Creating Azure Data Lake Analytics

Azure Data Lake Analytics is a pay per use big data analytics service where you can write and submit scripts in U-SQL. This is a platform-as-a-service offering which requires less management of infrastructure and you focus on building your applications.

Some Key capabilities that I favored and found useful

  • U-SQL
    Simple and powerful while leveraging my existing skills of SQL, C# and Visual Studio IDE. Therefore, making me highly productive and deliver results.
  • Cost-effective
    I pay for the processing time of my script jobs.

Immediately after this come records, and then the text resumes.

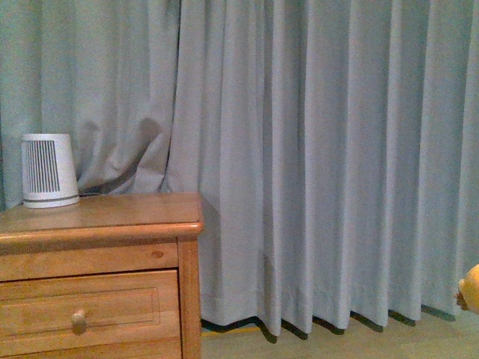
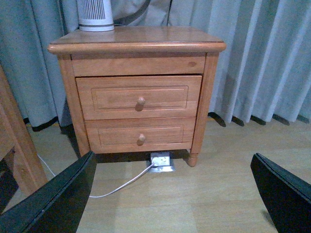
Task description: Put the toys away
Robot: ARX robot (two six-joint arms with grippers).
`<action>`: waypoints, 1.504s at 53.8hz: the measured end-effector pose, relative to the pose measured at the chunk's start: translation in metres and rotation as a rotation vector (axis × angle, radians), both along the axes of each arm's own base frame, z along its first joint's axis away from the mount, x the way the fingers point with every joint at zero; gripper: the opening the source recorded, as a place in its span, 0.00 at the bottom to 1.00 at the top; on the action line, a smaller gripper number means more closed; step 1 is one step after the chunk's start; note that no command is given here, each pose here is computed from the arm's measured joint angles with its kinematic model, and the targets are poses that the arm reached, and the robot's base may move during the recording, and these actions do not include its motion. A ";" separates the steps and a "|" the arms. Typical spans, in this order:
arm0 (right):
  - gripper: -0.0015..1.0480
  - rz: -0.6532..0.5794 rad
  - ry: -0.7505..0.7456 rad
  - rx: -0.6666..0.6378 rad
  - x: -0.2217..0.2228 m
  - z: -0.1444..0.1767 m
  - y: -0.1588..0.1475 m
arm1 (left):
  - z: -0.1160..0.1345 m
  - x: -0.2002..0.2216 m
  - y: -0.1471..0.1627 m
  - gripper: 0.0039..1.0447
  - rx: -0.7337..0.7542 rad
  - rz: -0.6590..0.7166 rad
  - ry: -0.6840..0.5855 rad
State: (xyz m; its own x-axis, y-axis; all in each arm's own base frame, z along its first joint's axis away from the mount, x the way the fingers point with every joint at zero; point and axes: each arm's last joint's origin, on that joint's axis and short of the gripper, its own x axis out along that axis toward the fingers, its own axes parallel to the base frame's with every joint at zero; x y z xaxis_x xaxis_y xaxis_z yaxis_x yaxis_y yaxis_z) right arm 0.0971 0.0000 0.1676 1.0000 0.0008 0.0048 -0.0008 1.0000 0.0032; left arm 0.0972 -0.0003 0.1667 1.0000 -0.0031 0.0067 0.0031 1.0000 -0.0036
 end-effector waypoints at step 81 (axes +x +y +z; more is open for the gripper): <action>0.06 0.000 0.001 0.000 0.000 0.000 0.000 | 0.000 0.000 0.000 0.94 0.000 0.004 0.001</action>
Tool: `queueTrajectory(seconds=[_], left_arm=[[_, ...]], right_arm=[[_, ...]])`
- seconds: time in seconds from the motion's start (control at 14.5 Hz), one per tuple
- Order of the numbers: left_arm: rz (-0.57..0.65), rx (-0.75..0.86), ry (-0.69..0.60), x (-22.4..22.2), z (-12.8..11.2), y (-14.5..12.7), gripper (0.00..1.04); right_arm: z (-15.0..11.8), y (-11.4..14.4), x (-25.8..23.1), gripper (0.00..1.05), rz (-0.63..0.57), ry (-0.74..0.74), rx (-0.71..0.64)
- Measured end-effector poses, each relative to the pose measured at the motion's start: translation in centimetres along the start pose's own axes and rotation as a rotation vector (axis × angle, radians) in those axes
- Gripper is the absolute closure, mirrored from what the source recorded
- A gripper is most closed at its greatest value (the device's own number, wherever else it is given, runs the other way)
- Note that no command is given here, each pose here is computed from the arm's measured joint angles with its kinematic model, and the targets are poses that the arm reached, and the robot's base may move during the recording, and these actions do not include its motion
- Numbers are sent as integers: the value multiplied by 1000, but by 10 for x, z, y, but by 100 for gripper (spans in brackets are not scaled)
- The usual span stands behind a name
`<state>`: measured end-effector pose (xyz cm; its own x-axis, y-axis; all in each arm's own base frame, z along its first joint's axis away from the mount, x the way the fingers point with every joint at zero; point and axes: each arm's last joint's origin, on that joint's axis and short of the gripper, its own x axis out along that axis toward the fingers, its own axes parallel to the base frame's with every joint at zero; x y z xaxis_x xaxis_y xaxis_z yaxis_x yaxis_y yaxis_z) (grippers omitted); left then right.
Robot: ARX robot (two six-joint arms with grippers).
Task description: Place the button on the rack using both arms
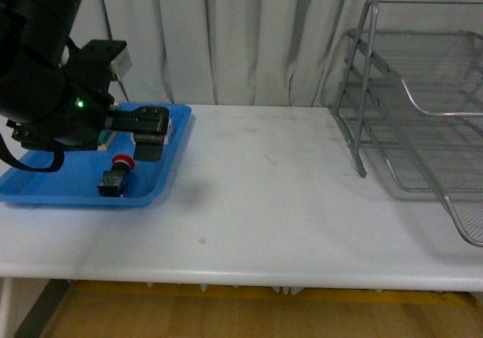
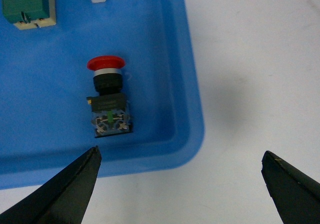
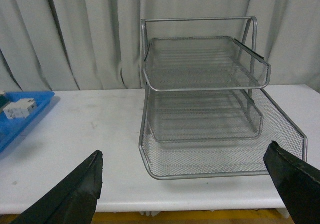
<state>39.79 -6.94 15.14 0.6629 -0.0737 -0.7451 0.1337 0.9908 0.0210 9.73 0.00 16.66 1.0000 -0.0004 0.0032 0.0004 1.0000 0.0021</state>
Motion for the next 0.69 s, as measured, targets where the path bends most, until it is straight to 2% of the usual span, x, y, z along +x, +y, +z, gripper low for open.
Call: queueTrajectory(seconds=[0.34, 0.55, 0.69], left_arm=[[96, -3, 67, 45, 2, 18, 7], [121, -97, 102, 69, 5, 33, 7], [93, -163, 99, 80, 7, 38, 7]], right_arm=[[0, 0, 0, 6, 0, 0, 0], [0, 0, 0, 6, 0, 0, 0], [0, 0, 0, 6, 0, 0, 0]])
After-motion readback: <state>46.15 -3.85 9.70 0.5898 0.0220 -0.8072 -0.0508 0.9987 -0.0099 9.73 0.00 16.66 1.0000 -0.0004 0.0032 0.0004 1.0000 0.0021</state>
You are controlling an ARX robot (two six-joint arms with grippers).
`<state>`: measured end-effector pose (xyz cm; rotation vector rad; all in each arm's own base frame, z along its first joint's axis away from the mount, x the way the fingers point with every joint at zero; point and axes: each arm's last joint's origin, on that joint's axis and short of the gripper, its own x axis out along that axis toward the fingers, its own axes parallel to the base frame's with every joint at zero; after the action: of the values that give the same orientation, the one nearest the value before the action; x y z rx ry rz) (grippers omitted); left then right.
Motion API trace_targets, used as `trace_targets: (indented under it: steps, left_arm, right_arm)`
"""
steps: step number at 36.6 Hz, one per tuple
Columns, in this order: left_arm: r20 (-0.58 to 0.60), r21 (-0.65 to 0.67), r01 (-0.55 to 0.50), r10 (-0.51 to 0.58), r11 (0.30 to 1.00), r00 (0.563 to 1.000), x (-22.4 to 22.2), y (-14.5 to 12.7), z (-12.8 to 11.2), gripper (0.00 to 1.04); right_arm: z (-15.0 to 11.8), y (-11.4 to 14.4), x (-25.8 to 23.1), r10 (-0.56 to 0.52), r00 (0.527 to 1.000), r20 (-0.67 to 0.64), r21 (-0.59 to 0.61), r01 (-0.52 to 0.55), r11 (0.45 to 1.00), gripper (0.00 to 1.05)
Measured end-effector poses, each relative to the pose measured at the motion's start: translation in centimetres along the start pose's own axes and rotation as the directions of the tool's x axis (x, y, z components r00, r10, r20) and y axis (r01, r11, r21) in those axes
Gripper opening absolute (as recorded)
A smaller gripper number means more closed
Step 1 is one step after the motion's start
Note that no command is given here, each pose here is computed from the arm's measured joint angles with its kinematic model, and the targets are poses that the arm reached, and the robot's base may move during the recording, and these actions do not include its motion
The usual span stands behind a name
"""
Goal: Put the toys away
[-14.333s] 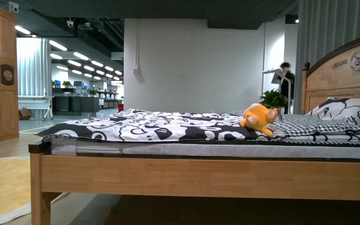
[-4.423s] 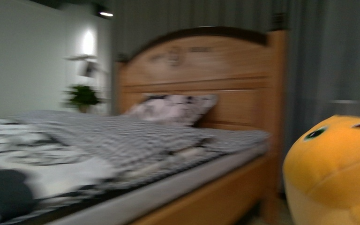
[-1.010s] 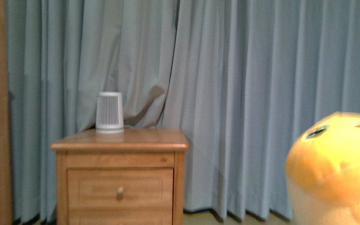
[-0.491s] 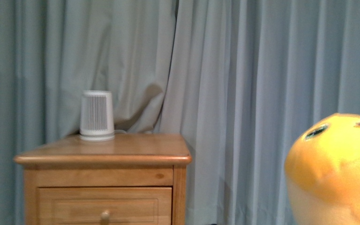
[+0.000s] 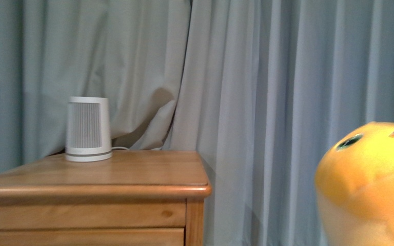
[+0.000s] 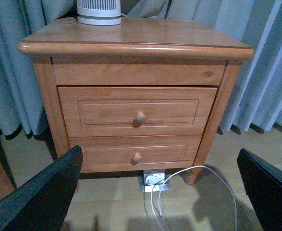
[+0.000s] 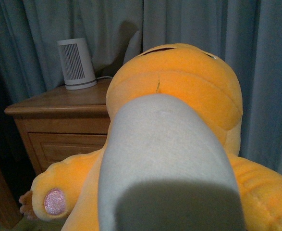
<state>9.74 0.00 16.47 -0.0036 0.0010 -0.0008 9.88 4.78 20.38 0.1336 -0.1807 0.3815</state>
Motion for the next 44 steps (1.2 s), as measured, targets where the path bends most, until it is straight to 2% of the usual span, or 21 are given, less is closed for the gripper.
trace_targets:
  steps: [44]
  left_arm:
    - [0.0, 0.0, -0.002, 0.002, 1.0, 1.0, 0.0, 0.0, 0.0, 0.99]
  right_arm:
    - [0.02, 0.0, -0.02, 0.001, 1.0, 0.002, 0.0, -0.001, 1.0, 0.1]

Overall I spend hardly much since my job executions are only a few minutes on average and not very frequent.
  • Role-based access security
    Able to grant various levels of permissions and assign roles to various types of users. This is leveraging Azure Active Directory. For example, enabling read-only users to report on data with tools such as Power BI.

For a more detailed overview and more of the key capabilities, read https://docs.microsoft.com/en-us/azure/data-lake-analytics/data-lake-analytics-overview

The following article nicely explains how to create Azure Data Lake analytics, but this blog will talk through how I set things up and weigh in on my own thoughts and considerations.

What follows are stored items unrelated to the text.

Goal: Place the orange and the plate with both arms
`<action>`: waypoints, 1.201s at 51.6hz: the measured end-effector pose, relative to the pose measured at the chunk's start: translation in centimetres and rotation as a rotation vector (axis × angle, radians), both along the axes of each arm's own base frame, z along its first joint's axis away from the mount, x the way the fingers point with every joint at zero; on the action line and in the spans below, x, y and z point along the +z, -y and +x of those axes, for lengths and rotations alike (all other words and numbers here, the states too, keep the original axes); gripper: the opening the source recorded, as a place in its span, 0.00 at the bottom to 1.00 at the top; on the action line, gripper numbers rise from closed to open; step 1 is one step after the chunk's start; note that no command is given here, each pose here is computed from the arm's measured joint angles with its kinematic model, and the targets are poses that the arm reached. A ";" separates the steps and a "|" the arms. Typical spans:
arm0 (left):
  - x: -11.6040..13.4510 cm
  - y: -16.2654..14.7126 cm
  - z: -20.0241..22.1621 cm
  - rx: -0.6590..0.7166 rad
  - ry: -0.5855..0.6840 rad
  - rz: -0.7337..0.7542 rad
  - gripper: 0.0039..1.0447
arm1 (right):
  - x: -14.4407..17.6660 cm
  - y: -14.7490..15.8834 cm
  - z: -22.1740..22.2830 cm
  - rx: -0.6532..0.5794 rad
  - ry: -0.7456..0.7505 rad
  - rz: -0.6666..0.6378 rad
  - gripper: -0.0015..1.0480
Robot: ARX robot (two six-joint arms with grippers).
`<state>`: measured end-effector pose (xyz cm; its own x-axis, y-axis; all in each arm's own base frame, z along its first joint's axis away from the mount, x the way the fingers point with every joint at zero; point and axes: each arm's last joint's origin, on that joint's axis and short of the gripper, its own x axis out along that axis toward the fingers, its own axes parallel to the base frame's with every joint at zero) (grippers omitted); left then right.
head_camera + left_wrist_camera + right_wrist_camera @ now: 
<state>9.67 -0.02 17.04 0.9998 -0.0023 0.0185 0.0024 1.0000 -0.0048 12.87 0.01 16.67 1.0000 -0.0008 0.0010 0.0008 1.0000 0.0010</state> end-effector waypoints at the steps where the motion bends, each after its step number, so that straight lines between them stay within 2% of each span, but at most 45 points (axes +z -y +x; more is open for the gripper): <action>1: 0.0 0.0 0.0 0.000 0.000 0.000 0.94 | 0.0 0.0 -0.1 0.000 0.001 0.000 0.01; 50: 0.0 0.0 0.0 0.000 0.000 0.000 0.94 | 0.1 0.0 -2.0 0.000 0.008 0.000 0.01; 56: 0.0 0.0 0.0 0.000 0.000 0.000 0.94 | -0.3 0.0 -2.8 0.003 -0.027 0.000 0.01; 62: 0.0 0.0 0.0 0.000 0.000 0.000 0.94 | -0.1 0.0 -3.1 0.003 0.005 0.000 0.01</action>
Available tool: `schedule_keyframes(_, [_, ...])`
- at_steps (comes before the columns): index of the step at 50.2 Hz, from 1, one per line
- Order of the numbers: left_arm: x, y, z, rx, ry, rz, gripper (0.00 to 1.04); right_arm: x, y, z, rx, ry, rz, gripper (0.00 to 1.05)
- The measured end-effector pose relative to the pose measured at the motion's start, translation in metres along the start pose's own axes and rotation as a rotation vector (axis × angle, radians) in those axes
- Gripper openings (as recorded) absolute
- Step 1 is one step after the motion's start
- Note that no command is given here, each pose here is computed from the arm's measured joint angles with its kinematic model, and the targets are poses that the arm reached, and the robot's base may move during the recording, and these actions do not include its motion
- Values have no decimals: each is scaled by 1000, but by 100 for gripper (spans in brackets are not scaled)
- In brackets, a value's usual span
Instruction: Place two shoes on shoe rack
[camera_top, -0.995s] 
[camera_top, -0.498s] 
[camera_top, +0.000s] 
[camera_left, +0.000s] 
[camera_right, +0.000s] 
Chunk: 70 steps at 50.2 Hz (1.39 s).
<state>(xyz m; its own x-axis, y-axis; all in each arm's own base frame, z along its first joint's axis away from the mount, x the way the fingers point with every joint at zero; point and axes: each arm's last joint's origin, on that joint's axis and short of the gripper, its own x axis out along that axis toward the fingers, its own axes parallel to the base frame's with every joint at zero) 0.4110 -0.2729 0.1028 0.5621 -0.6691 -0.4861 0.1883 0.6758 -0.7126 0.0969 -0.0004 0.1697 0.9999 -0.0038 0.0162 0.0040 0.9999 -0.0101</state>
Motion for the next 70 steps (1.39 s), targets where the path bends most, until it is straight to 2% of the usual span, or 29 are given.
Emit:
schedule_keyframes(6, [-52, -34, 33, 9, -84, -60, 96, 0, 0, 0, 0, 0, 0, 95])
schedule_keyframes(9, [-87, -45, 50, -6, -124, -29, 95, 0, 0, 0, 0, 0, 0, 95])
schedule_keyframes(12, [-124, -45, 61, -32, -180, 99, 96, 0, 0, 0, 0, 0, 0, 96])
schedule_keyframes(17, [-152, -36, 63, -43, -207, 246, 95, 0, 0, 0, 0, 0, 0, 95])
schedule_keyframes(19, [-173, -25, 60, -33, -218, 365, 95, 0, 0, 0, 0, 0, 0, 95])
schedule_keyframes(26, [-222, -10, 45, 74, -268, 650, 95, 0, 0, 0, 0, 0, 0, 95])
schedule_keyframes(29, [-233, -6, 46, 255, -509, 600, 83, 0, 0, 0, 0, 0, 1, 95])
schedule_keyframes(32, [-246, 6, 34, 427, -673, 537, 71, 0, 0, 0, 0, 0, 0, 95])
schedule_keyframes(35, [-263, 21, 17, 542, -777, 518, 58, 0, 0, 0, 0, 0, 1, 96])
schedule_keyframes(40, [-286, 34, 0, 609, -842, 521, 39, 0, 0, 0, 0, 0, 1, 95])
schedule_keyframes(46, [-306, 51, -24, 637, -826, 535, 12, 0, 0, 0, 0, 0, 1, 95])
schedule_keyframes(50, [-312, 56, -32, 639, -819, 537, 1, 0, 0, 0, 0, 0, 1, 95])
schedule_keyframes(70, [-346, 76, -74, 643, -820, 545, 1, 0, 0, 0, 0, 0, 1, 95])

https://docs.microsoft.com/en-us/azure/data-lake-analytics/data-lake-analytics-get-started-portal

Go to Azure Portal and add a new Azure Data Lake Analytics serviceCreating Azure Data Lake Analytics1

Data Lake Store

I selected an existing data lake store within the same region/location.

Pricing

Pricing Details: https://azure.microsoft.com/en-us/pricing/details/data-lake-analytics/

Pay-as-you-go is $2 USD/hr per Analytics Unit. For development purposes, when working with data in roughly 100,000s of rows as a rough indicator, this pricing was more than well with me. I am not running jobs against the data frequently throughout the day either. I hardly noticed any significant costs. Monthly plans will provide at least 50% discount.
Creating Azure Data Lake Analytics2

An analytical unit is about 2 CPU cores and 6 GB of RAM. For more details on an analytical unit read Understanding the ADL Analytics Unit

For my simple U-SQL jobs, I usually run jobs with 5 Aus that run about 1 min to give a ballpark sizing.

After deployment, here are some of the key settings and functions
Creating Azure Data Lake Analytics3

I like to discuss just a few of these:

Add User Wizard
Allows for role-based access security of data analytics and files

  • Select Azure AD user
  • Role: Owner, Contributor, Reader, Data Lake Analytics Developer
  • Catalog permissions for running and managing jobs
  • Files and folder permissions

New Job
Running U-SQL scripts in the browser. Nice and convenient for simple scripts. The other option is using Visual Studio with Data Lake tools

Creating Azure Data Lake Analytics4

When you submit the job, you can get really nifty execution run-time monitoring
adla-0

Job Management

View the history and status of job submissions
Creating Azure Data Lake Analytics6

Compute Hours

View the compete hours so that you can check against your costs. Here shows is very little indication of computing usage.
Creating Azure Data Lake Analytics7

Data Explorer

View the folder and files of the data lake store and the databases and tables in Data Lake Analytics
Creating Azure Data Lake Analytics8

For Microsoft developers who want explore developing big data solutions and don’t aspire to be an expert, I would recommend trying Azure Data Lake Analytics. It is easy to pick up with existing knowledge of SQL and C#, easy to setup in Azure and, most importantly, able to deliver an end to end analytics solution without too much grind. This is in contrast to the Hadoop platform. For those who aspire to be an expert and want to use all the bells and whistles, then Hadoop is the way to go.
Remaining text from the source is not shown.